November still offers good weather for fall planting:

* If you haven't already, it's time to clean up the remains of summer. Pull faded annuals and vegetables. Prune dead or broken branches from trees.

* Now is the best time to plant most trees and shrubs. This gives them plenty of time for root development before spring growth. They also benefit from fall and winter rains.

* Set out cool-weather annuals such as pansies and snapdragons.

* Lettuce, cabbage and broccoli also can be planted now.

* Plant garlic and onions.

* Keep planting bulbs to spread out your spring bloom. Some possible suggestions: daffodils, crocuses, hyacinths, tulips, anemones and scillas.

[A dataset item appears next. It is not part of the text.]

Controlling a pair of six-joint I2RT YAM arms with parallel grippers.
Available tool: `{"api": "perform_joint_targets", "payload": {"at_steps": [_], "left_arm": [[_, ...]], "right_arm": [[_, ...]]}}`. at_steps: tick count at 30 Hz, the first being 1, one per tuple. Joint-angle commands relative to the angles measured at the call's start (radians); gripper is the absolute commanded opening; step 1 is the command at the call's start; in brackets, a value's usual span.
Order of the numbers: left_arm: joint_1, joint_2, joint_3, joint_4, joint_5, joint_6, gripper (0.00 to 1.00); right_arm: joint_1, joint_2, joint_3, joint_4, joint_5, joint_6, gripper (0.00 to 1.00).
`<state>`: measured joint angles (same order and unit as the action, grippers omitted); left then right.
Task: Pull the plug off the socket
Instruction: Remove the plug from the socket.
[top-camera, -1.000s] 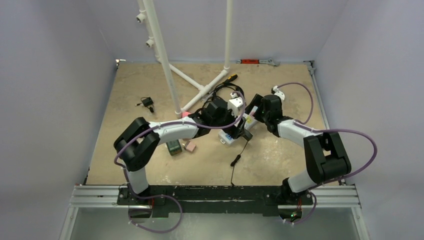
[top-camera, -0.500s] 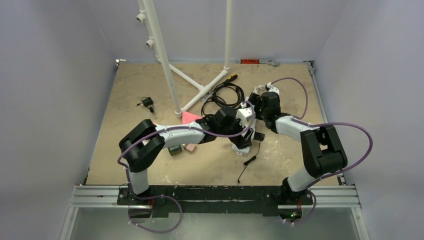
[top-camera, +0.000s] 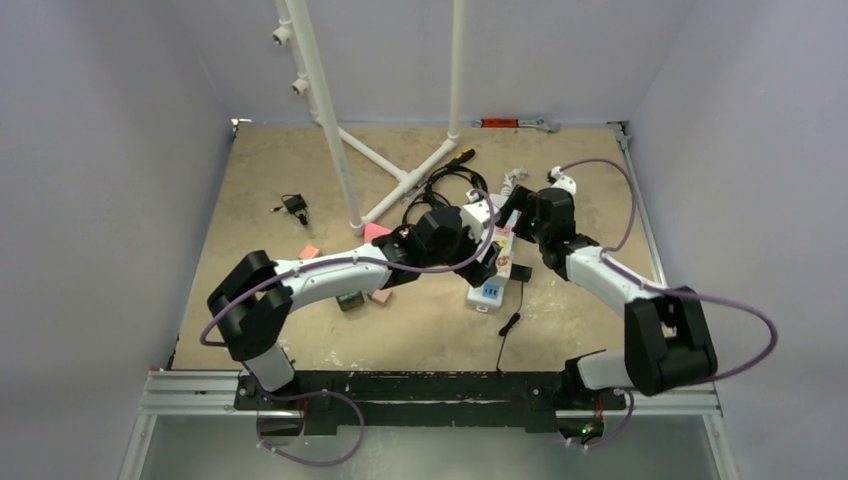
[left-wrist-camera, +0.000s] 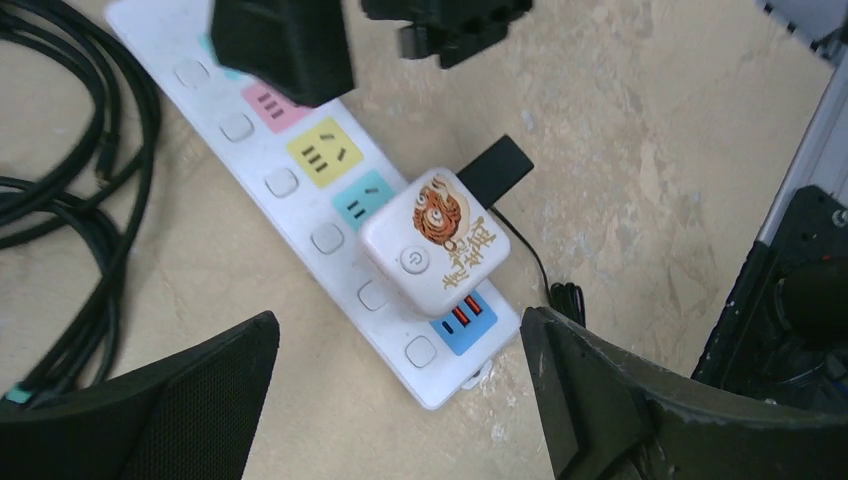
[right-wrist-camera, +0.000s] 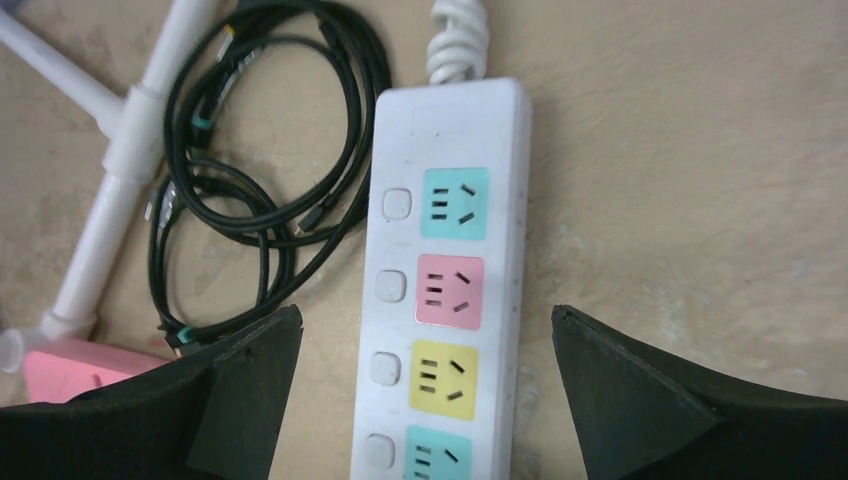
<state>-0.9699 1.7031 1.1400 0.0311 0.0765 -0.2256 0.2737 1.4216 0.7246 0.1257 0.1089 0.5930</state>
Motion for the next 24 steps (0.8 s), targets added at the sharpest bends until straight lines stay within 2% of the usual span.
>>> {"api": "perform_joint_targets", "payload": {"at_steps": [1,5,11,24], "left_arm": [[0.032,-0.089,-0.016,0.021,-0.047,-0.027,0.92],[0.036,-0.084,-0.026,0.042,0.007,-0.054,0.92],[0.036,-0.051,-0.032,0.072,0.095,-0.126,0.92],[0.036,0.014,-0.008,0.052,0.124,-0.114,0.92]], "right_arm": [[-0.046,-0.186,-0.057,-0.102,0.126,0.056,0.98],[-0.058,-0.347,-0.161,-0.167,0.12,0.137,0.99],[-0.058,-0.45,-0.225,-0.242,0.119,0.2,0.99],[-0.054,-0.354,-0.25,-0.134,-0.1,0.175,0.99]]}}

* This is also a good time to seed wildflowers and plant such spring bloomers as sweet pea, sweet alyssum and bachelor buttons.

* Rake and compost leaves, but dispose of any diseased plant material. For example, if peach and nectarine trees showed signs of leaf curl this year, clean up under trees and dispose of those leaves instead of composting.

* Save dry stalks and seedpods from poppies and coneflowers for fall bouquets and holiday decorating.

* For holiday blooms indoors, plant paperwhite narcissus bulbs now. Fill a shallow bowl or dish with 2 inches of rocks or pebbles. Place bulbs in the dish with the root end nestled in the rocks. Add water until it just touches the bottom of the bulbs. Place the dish in a sunny window. Add water as needed.

* Give your azaleas, gardenias and camellias a boost with chelated iron.

* For larger blooms, pinch off some camellia buds.

* Prune non-flowering trees and shrubs while dormant.

* To help prevent leaf curl, apply a copper fungicide spray to peach and nectarine trees after they lose their leaves this month. Leaf curl, which shows up in the spring, is caused by a fungus that winters as spores on the limbs and around the tree in fallen leaves. Sprays are most effective now.